═══ TASK INPUT

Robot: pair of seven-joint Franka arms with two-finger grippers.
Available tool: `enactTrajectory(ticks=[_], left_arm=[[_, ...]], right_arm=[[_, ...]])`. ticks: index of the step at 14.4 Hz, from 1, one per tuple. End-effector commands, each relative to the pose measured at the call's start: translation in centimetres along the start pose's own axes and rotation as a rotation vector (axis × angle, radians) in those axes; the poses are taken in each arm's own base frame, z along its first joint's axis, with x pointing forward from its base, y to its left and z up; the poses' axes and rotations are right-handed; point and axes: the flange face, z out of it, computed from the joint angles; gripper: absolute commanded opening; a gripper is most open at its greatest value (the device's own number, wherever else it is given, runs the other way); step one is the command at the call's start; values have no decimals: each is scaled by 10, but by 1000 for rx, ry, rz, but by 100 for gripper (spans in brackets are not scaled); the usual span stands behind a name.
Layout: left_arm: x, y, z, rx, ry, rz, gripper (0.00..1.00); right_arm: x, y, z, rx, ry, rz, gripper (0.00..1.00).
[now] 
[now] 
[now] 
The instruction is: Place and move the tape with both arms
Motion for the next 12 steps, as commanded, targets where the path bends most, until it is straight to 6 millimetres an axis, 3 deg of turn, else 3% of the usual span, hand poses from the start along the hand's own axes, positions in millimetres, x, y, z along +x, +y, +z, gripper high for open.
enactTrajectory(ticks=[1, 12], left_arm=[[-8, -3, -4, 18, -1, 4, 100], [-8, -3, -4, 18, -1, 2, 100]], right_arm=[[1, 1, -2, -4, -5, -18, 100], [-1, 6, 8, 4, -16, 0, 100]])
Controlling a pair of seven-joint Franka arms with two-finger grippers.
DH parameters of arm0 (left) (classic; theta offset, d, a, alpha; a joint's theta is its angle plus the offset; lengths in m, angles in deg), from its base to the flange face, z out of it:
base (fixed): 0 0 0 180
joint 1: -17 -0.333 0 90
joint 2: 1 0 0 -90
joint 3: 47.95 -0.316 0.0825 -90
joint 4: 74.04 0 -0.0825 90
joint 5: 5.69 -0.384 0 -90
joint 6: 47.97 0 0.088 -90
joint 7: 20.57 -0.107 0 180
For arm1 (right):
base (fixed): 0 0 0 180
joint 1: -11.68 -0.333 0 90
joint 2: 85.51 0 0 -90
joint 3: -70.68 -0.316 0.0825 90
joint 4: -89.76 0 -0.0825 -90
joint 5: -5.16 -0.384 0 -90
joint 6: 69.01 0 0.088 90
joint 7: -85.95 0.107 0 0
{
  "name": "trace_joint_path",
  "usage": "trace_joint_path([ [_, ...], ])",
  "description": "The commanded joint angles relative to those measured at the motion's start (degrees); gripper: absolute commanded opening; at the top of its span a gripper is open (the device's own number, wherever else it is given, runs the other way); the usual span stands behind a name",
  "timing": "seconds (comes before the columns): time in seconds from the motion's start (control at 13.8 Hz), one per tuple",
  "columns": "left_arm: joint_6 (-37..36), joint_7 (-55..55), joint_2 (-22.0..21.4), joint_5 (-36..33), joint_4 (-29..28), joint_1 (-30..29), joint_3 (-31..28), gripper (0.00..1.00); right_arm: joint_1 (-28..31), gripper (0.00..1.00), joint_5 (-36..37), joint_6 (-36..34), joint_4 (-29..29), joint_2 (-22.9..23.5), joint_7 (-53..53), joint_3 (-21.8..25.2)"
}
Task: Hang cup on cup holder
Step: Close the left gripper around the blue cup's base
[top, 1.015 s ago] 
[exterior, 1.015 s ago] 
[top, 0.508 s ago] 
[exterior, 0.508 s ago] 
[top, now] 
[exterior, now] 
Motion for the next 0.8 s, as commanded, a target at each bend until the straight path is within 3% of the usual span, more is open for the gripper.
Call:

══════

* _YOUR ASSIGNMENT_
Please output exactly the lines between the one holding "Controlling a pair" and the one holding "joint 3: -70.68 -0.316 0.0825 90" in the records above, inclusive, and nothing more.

* _OUTPUT FOR THIS EXERCISE_
Controlling a pair of seven-joint Franka arms with two-finger grippers.
DH parameters of arm0 (left) (classic; theta offset, d, a, alpha; a joint's theta is its angle plus the offset; lengths in m, angles in deg), from its base to the flange face, z out of it:
base (fixed): 0 0 0 180
joint 1: -17 -0.333 0 90
joint 2: 1 0 0 -90
joint 3: 47.95 -0.316 0.0825 -90
joint 4: 74.04 0 -0.0825 90
joint 5: 5.69 -0.384 0 -90
joint 6: 47.97 0 0.088 -90
joint 7: 20.57 -0.107 0 180
For arm1 (right):
base (fixed): 0 0 0 180
joint 1: -11.68 -0.333 0 90
joint 2: 85.51 0 0 -90
joint 3: -70.68 -0.316 0.0825 90

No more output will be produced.